Deoxycholate promotes survival of breast cancer cells by reducing the level of pro-apoptotic ceramide

Kannan Krishnamurthy¹ , Guanghu Wang¹ , Dmitriy Rokhfeld² and Erhard Bieberich¹

¹Institute of Molecular Medicine and Genetics, School of Medicine, Medical College of Georgia, 15th Street, Augusta, GA 30912, USA

²Student Research and Training (STAR) Program, School of Graduate Studies, Medical College of Georgia, 15th Street, Augusta, GA 30912, USA

author email corresponding author email

Breast Cancer Research 2008, 10:R106doi:10.1186/bcr2211


Published:	16 December 2008

Abstract

Introduction

At physiologic concentration in serum, the bile acid sodium deoxycholate (DC) induces survival and migration of breast cancer cells. Here we provide evidence of a novel mechanism by which DC reduces apoptosis that is induced by the sphingolipid ceramide in breast cancer cells.

Methods

Murine mammacarcinoma 4T1 cells were used in vitro to determine apoptosis and alteration of sphingolipid metabolism by DC, and in vivo to quantify the effect of DC on metastasis.

Results

We found that DC increased the number of intestinal metastases generated from 4T1 cell tumors grafted into the fat pad. The metastatic nodes contained slowly dividing cancer cells in immediate vicinity of newly formed blood vessels. These cells were positive for CD44, a marker that has been suggested to be expressed on breast cancer stem cells. In culture, a subpopulation (3 ± 1%) of slowly dividing, CD44⁺cells gave rise to rapidly dividing, CD44^-cells.
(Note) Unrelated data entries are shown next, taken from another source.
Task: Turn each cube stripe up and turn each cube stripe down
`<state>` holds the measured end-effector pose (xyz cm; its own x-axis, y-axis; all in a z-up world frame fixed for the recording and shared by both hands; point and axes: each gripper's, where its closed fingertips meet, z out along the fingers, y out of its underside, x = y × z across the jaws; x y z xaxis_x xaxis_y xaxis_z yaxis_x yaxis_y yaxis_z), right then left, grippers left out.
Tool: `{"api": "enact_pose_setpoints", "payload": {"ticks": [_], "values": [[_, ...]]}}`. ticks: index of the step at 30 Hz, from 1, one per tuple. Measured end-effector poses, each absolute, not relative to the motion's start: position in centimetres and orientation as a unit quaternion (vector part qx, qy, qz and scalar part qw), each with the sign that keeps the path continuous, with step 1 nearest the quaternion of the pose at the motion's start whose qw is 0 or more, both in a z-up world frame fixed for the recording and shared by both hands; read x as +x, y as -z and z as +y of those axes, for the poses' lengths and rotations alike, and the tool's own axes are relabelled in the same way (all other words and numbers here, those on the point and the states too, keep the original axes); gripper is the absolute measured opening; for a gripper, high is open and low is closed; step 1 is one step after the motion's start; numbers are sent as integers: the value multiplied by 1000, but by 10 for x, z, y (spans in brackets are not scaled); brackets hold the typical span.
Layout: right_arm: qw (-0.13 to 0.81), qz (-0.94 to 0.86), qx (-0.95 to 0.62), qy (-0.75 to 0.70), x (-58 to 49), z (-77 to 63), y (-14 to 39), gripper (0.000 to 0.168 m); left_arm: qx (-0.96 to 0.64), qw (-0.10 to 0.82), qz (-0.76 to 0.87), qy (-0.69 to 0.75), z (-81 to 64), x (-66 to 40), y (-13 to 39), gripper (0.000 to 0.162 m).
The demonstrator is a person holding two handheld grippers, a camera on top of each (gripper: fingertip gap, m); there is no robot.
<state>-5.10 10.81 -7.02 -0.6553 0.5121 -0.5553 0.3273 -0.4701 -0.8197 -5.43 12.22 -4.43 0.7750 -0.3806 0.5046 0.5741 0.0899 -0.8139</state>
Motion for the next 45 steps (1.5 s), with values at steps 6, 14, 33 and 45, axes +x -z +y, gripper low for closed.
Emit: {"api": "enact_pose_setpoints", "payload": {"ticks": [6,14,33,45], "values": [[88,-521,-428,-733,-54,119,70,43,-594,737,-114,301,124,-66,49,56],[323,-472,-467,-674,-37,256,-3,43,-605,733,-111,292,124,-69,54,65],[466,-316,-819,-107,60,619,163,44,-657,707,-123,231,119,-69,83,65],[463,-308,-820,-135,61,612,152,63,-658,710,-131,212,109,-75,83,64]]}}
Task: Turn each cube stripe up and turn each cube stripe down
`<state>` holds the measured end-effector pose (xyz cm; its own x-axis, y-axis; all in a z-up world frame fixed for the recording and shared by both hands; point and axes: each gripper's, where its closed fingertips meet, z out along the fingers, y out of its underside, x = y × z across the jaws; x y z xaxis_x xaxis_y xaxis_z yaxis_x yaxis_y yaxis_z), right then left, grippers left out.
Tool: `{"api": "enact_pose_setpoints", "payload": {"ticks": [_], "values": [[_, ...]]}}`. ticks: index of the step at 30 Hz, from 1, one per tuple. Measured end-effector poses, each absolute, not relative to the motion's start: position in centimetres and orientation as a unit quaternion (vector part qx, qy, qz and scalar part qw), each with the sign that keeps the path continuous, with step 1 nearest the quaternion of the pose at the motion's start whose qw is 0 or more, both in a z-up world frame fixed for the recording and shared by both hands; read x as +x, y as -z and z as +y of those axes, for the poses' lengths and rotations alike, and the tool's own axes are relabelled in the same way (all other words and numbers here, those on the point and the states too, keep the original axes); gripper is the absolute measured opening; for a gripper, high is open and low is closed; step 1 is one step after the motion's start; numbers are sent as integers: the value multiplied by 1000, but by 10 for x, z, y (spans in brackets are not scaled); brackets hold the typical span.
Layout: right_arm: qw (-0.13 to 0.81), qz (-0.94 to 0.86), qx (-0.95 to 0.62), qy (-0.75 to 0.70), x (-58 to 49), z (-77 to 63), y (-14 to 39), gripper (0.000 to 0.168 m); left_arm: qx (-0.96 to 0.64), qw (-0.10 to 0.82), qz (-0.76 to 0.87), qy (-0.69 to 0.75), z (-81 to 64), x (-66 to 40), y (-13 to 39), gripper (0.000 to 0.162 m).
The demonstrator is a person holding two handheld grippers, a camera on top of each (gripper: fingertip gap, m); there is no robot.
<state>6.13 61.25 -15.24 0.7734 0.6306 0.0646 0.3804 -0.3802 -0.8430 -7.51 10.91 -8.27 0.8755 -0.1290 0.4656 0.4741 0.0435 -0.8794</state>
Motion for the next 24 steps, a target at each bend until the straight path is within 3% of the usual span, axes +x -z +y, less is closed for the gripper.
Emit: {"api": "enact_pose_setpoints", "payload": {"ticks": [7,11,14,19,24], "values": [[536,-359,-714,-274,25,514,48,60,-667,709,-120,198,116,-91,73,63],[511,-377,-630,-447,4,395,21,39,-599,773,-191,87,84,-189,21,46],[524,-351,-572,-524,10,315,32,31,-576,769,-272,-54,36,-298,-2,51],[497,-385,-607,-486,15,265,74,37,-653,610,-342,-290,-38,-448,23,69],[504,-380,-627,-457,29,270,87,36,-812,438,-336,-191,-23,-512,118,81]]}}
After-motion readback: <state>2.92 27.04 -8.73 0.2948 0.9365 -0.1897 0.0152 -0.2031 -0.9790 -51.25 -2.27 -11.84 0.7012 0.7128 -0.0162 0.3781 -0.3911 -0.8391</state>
DC promoted survival of CD44⁺cells, which was concurrent with reduced levels of activated caspase 3 and ceramide, a sphingolipid inducing apoptosis in 4T1 cells. Z-guggulsterone, an antagonist of the farnesoid-X-receptor, obliterated this anti-apoptotic effect, indicating that DC increased cell survival via farnesoid-X-receptor. DC also increased the gene expression of the vascular endothelial growth factor receptor 2 (Flk-1), suggesting that DC enhanced the initial growth of secondary tumors adjacent to blood vessels. The Flk-1 antagonist SU5416 obliterated the reduction of ceramide and apoptosis by DC, indicating that enhanced cell survival is due to Flk-1-induced reduction in ceramide.

Conclusions

Our findings show, for the first time, that DC is a natural tumor promoter by elevating Flk-1 and decreasing ceramide-mediated apoptosis of breast cancer progenitor cells. Reducing the level or effect of serum DC and elevating ceramide in breast cancer progenitor cells by treatment with Z-guggulsterone and/or vascular endothelial growth factor receptor 2/Flk-1 antagonists may thus be a promising strategy to reduce breast cancer metastasis.